All my adult life I have deplored violence and war as instruments for achieving solutions to mankind's problems. I am firmly committed to the creative power of nonviolence as the force which is capable of winning lasting and meaningful brotherhood and peace.
— Martin Luther King, Jr.
Through our scientific genius, we have made of this world a neighborhood; now through our moral and spiritual development, we must make of it a brotherhood.

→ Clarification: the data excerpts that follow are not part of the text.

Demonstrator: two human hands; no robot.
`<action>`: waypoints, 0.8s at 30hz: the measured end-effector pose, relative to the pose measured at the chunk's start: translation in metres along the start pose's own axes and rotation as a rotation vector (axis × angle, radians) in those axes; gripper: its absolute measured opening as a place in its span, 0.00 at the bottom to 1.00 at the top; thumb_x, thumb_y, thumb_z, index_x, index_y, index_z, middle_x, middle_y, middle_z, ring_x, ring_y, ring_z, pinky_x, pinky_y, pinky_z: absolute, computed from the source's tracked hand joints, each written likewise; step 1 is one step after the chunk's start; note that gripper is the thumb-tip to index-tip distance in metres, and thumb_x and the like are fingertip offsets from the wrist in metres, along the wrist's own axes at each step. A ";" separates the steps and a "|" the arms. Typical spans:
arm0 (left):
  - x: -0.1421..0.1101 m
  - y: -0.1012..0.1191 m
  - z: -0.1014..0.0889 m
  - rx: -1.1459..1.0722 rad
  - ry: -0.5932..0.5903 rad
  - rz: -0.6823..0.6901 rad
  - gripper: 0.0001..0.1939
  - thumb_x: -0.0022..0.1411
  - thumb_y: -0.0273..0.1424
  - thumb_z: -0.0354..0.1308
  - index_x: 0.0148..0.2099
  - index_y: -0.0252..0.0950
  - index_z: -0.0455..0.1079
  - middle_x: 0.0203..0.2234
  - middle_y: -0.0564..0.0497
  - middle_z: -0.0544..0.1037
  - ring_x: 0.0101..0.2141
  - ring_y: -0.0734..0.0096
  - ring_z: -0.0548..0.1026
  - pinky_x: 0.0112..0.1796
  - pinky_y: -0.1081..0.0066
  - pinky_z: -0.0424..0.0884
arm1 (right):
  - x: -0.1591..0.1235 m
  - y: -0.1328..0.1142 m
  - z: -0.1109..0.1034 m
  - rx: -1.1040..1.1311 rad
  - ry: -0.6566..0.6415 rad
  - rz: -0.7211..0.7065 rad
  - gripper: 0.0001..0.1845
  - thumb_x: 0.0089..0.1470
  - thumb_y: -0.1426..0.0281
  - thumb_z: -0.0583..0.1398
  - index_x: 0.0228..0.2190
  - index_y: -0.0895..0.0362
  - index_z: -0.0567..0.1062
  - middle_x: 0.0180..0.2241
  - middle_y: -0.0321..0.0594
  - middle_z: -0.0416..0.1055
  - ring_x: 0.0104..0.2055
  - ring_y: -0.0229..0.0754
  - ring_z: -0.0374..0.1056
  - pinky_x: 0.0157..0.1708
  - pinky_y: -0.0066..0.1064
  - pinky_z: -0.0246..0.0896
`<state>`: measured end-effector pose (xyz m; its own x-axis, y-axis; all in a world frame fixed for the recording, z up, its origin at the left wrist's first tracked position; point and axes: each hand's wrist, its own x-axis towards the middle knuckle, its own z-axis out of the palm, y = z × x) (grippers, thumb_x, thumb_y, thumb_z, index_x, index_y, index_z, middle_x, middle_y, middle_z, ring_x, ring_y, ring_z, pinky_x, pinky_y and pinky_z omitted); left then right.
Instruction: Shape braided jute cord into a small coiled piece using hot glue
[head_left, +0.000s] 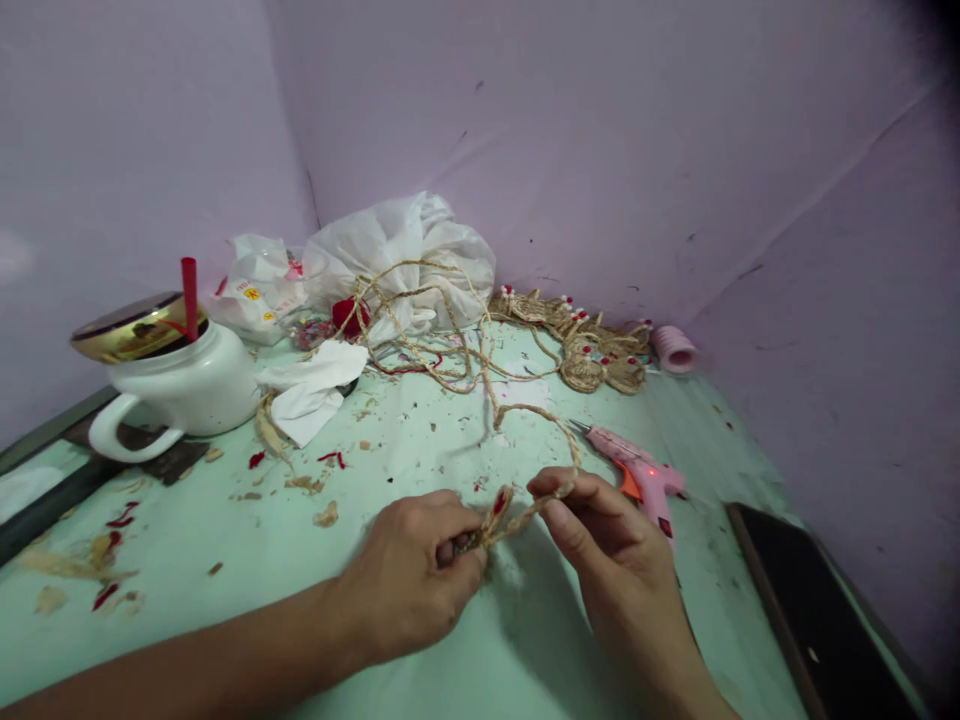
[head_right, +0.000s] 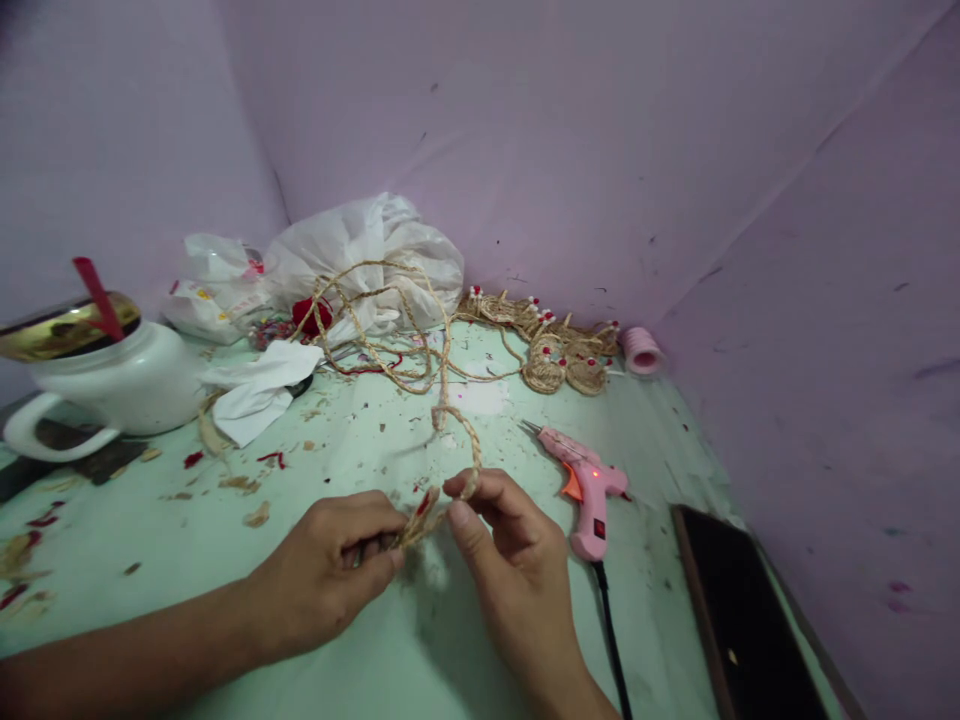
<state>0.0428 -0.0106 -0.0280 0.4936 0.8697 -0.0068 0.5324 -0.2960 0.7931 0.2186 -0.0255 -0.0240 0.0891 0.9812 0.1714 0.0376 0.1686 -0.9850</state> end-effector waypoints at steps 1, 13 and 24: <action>0.001 0.000 -0.001 -0.022 -0.001 -0.025 0.07 0.55 0.28 0.50 0.27 0.35 0.68 0.22 0.55 0.66 0.24 0.77 0.64 0.26 0.75 0.58 | -0.001 -0.002 0.001 -0.026 0.007 -0.055 0.05 0.50 0.72 0.61 0.32 0.50 0.75 0.31 0.33 0.72 0.35 0.34 0.68 0.36 0.23 0.64; 0.009 -0.008 -0.004 -0.223 -0.074 0.079 0.08 0.56 0.31 0.52 0.31 0.35 0.72 0.26 0.52 0.73 0.30 0.71 0.70 0.32 0.75 0.64 | -0.010 -0.010 0.022 -0.687 -0.439 -0.941 0.17 0.57 0.75 0.51 0.46 0.68 0.70 0.43 0.52 0.74 0.46 0.46 0.69 0.49 0.39 0.63; 0.007 -0.012 0.001 -0.223 0.214 0.258 0.08 0.56 0.25 0.52 0.25 0.33 0.64 0.22 0.50 0.69 0.29 0.72 0.69 0.33 0.72 0.65 | 0.017 -0.033 -0.057 -1.132 0.485 -0.123 0.14 0.51 0.63 0.57 0.39 0.51 0.75 0.35 0.46 0.76 0.35 0.51 0.71 0.37 0.43 0.63</action>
<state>0.0402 -0.0015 -0.0381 0.4247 0.8474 0.3187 0.2359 -0.4434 0.8647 0.2761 -0.0193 0.0124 0.3745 0.7873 0.4898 0.8895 -0.1559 -0.4296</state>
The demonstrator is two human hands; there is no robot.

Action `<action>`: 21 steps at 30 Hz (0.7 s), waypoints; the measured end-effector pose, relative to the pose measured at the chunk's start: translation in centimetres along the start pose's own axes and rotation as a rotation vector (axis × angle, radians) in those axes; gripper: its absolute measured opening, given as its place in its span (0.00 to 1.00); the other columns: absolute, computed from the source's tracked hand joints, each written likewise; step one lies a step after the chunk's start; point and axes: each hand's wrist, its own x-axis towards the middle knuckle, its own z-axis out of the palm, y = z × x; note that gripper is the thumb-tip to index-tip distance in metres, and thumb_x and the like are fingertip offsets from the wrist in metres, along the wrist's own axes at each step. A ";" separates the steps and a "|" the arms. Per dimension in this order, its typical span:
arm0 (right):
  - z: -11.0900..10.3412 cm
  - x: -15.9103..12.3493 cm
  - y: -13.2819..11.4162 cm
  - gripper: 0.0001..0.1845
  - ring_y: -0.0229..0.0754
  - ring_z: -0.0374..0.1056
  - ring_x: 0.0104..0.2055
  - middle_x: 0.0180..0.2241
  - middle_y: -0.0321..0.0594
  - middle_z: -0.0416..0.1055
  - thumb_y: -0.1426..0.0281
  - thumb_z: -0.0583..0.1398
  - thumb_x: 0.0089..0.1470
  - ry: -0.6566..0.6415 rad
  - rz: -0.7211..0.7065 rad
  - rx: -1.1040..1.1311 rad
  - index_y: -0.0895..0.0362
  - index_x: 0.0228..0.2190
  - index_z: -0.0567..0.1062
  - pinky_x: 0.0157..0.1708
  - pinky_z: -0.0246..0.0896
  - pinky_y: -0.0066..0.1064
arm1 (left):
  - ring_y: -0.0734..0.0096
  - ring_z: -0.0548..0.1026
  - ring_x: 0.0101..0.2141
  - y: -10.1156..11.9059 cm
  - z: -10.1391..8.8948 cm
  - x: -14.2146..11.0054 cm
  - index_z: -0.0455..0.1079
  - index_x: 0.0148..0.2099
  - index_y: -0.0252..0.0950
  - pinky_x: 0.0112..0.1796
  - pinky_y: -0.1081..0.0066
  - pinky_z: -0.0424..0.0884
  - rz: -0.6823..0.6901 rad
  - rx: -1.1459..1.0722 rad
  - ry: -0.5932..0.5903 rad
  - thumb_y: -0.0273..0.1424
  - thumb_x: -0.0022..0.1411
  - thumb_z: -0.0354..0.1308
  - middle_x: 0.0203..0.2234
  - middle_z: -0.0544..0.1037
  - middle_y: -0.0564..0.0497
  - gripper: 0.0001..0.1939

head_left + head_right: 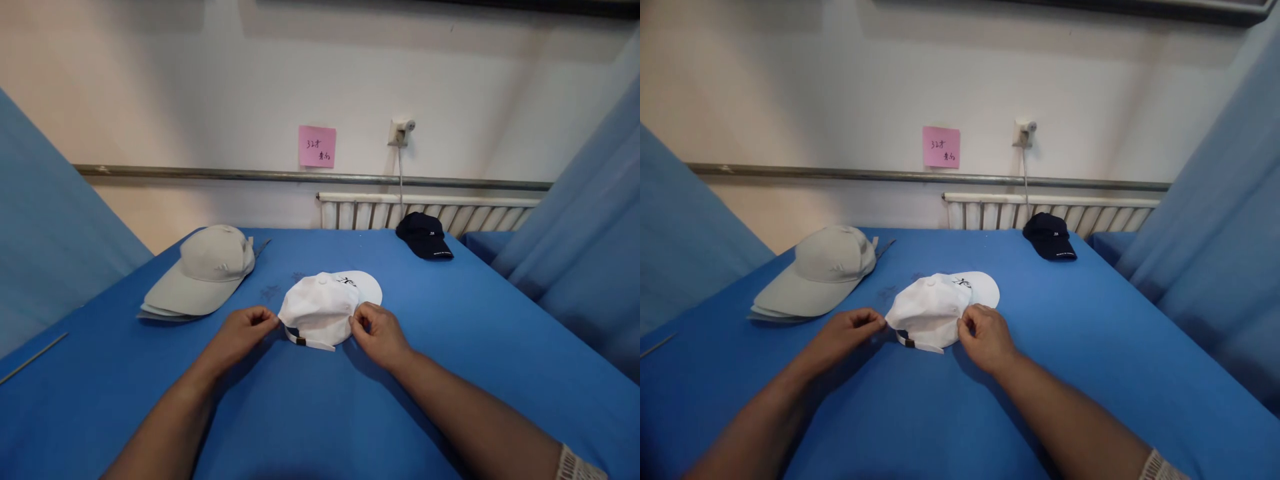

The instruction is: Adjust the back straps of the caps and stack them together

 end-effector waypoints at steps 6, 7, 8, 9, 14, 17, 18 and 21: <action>0.3 0.0 0.2 0.12 0.37 0.63 0.28 0.24 0.33 0.67 0.70 0.55 0.56 -0.018 0.004 0.027 0.55 0.22 0.64 0.31 0.53 0.28 | 0.73 0.63 0.18 0.1 0.3 -0.9 0.65 0.47 0.37 0.22 0.73 0.57 -0.126 -0.317 -0.110 0.47 0.53 0.62 0.14 0.69 0.59 0.25; 0.3 -0.1 0.2 0.12 0.37 0.63 0.28 0.24 0.33 0.67 0.71 0.55 0.56 -0.016 0.002 0.031 0.55 0.22 0.64 0.31 0.53 0.28 | 0.73 0.63 0.17 0.1 0.6 -0.9 0.64 0.48 0.37 0.21 0.73 0.57 -0.126 -0.323 -0.111 0.46 0.53 0.63 0.14 0.69 0.59 0.25; 0.3 -0.1 0.1 0.12 0.37 0.63 0.28 0.24 0.33 0.67 0.71 0.56 0.56 -0.013 0.000 0.036 0.55 0.22 0.64 0.31 0.53 0.28 | 0.73 0.63 0.17 0.0 0.8 -0.9 0.64 0.49 0.37 0.21 0.73 0.57 -0.125 -0.322 -0.106 0.45 0.53 0.63 0.14 0.69 0.60 0.26; 0.2 -0.1 0.1 0.12 0.37 0.63 0.28 0.23 0.33 0.67 0.71 0.56 0.56 -0.008 -0.003 0.043 0.55 0.22 0.64 0.31 0.54 0.28 | 0.73 0.63 0.17 0.0 1.1 -0.8 0.64 0.49 0.36 0.21 0.73 0.57 -0.126 -0.320 -0.095 0.44 0.52 0.64 0.13 0.68 0.60 0.26; 0.0 0.0 0.2 0.11 0.38 0.64 0.28 0.24 0.34 0.68 0.71 0.56 0.56 0.045 -0.018 0.119 0.55 0.22 0.67 0.31 0.56 0.28 | 0.75 0.63 0.17 -0.6 1.7 -0.2 0.65 0.46 0.36 0.20 0.75 0.59 -0.143 -0.474 -0.020 0.39 0.50 0.65 0.14 0.67 0.61 0.23; 0.0 0.4 1.5 0.07 0.40 0.67 0.31 0.27 0.36 0.71 0.69 0.56 0.56 0.164 0.047 0.169 0.55 0.26 0.71 0.35 0.61 0.30 | 0.74 0.69 0.23 -0.8 1.3 0.2 0.68 0.43 0.35 0.26 0.75 0.66 -0.150 -0.632 0.169 0.35 0.48 0.67 0.21 0.73 0.56 0.20; 0.1 0.6 2.2 0.06 0.41 0.69 0.35 0.31 0.38 0.72 0.68 0.56 0.55 0.216 0.098 0.174 0.55 0.30 0.72 0.38 0.62 0.32 | 0.74 0.71 0.26 -0.8 1.1 0.3 0.69 0.41 0.35 0.29 0.75 0.68 -0.147 -0.667 0.229 0.34 0.47 0.67 0.25 0.75 0.54 0.19; 0.2 1.6 4.6 0.13 0.47 0.71 0.46 0.44 0.47 0.74 0.67 0.59 0.53 0.307 0.353 0.186 0.57 0.41 0.73 0.43 0.65 0.36 | 0.72 0.74 0.32 -0.7 0.7 0.5 0.71 0.40 0.34 0.34 0.74 0.71 -0.153 -0.741 0.302 0.34 0.44 0.70 0.31 0.77 0.51 0.20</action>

In a real sense, we must all learn to live together as brothers or we will all perish together as fools. We must come to see that no individual can live alone. We must all live together; we must all be concerned about each other.
— Martin Luther King, Jr.
As if the weight of such a commitment to life and health of America were not enough, another burden of responsibility was placed upon me in 1964; and I cannot forget that the Nobel Peace Prize was also a commission, a commission to work harder than I had ever worked before for the brotherhood of man. This is a calling that takes me beyond national allegiances.
— Martin Luther King, Jr.
But the absence of brutality and unregenerate evil is not the presence of justice. To stay murder is not the same thing as to ordain brotherhood.
— Martin Luther King, Jr.
As long as the struggle was down in Alabama and Mississippi, they could look afar and think about it and say how terrible people are. When they discovered brotherhood had to be a reality in Chicago and that brotherhood extended to next door, then those latent hostilities came out.
— Martin Luther King, Jr.
I am neither foe nor friend to my brothers, but such as each of them shall deserve of me. And to earn my love, my brothers must do more than to have been born. I do not grant my love without reason, nor to any chance passer-by who may wish to claim it. I honor men with my love. But honor is a thing to be earned.